» Exercise
Print the material below exactly as it stands, please, from its first line to the line holding "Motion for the", with no pictures.

----

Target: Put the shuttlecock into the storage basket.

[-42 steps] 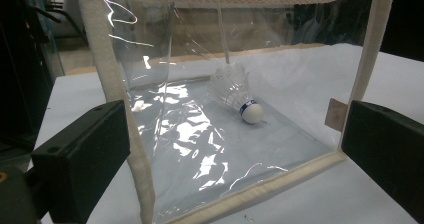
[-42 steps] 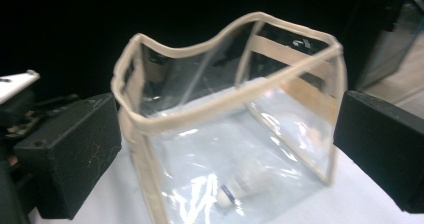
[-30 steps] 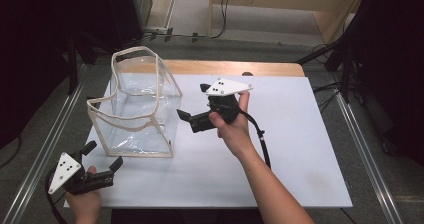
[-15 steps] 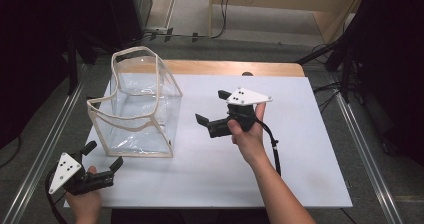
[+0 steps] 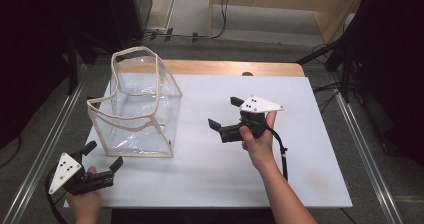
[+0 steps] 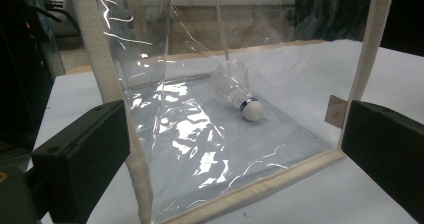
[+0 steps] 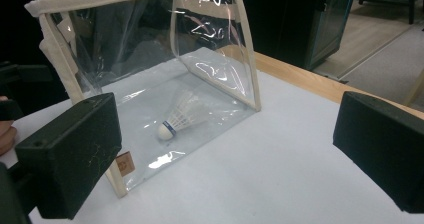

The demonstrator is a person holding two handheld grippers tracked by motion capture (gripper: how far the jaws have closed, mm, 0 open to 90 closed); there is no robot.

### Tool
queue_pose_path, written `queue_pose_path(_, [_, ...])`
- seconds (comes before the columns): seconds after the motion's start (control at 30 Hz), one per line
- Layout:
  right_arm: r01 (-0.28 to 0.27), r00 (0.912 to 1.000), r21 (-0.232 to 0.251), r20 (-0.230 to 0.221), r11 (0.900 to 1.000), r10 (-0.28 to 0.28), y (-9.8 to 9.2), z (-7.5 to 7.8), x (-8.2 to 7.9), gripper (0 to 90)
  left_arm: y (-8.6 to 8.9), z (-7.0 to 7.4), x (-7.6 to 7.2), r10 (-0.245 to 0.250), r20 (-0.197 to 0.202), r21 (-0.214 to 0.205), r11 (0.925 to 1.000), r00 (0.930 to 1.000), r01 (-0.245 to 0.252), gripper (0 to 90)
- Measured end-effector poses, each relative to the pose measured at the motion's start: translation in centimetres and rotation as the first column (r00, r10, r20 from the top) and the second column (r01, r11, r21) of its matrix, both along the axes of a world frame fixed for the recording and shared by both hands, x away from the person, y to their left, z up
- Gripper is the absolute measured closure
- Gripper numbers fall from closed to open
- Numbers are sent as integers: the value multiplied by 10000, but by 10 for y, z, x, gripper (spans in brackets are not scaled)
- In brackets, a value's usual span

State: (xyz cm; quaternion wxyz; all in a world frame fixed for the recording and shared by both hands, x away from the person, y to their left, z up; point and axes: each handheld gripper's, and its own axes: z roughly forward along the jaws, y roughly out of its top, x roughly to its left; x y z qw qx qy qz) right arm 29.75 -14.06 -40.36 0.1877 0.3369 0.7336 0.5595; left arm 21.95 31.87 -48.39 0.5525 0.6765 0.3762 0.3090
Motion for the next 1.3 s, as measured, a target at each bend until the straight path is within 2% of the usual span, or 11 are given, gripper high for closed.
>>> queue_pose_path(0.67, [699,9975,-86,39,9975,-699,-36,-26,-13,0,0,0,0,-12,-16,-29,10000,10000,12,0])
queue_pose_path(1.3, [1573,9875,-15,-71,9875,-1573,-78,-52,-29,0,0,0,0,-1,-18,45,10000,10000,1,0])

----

» Result for this task
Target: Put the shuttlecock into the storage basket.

[-42 steps] 
[-42 steps] 
[-30 steps] 
[-15 steps] 
[+0 steps] 
[+0 steps] 
[+0 steps] 

The demonstrator is a person holding two handheld grippers tracked by motion capture (gripper: how far the jaws have closed, mm, 0 open to 90 closed); there is no robot.

### Tool
queue_pose_path, written `queue_pose_path(_, [_, ...])`
- seconds (comes before the columns): seconds after the motion's start (control at 30 Hz), one per line
- Layout:
  right_arm: r01 (-0.28 to 0.27), r00 (0.912 to 1.000), r21 (-0.232 to 0.251), r20 (-0.230 to 0.221), r11 (0.900 to 1.000), r10 (-0.28 to 0.28), y (-9.8 to 9.2), z (-7.5 to 7.8), x (-8.2 to 7.9), gripper (0 to 90)
  left_arm: y (-8.6 to 8.9), z (-7.0 to 7.4), x (-7.6 to 7.2), r10 (-0.245 to 0.250), r20 (-0.197 to 0.202), r21 (-0.214 to 0.205), r11 (0.925 to 1.000), r00 (0.930 to 1.000), r01 (-0.245 to 0.252), gripper (0 to 90)
- Measured end-effector poses, each relative to the pose measured at the motion's start: translation in centimetres and rotation as the first column (r00, r10, r20 from the top) and the second column (r01, r11, r21) of its matrix, both along the axes of a world frame fixed for the recording and shared by both hands, x away from the person, y to their left, z up
- Gripper is the absolute measured closure
- Gripper numbers fall from closed to open
- Numbers are sent as integers: the value multiplied by 10000, but by 10 for y, z, x, gripper (spans in brackets are not scaled)
- In brackets, a value's usual span

State: (xyz cm; quaternion wxyz; all in a world frame fixed for the recording and shared by both hands, x away from the person, y to their left, z up; point and axes: each handheld gripper's, and its own axes: z roughly forward along the jaws, y roughly out of its top, x roughly to its left; x y z qw qx qy qz) right arm 29.75 -14.06 -40.36 0.1877 0.3369 0.7336 0.5595; left arm 21.95 31.87 -48.39 0.5525 0.6765 0.3762 0.3090
Motion for the next 1.3 s, as measured, a target at each bend until the straight path is within 2% of the usual span, or 11 are given, gripper high for closed.

This concludes the output.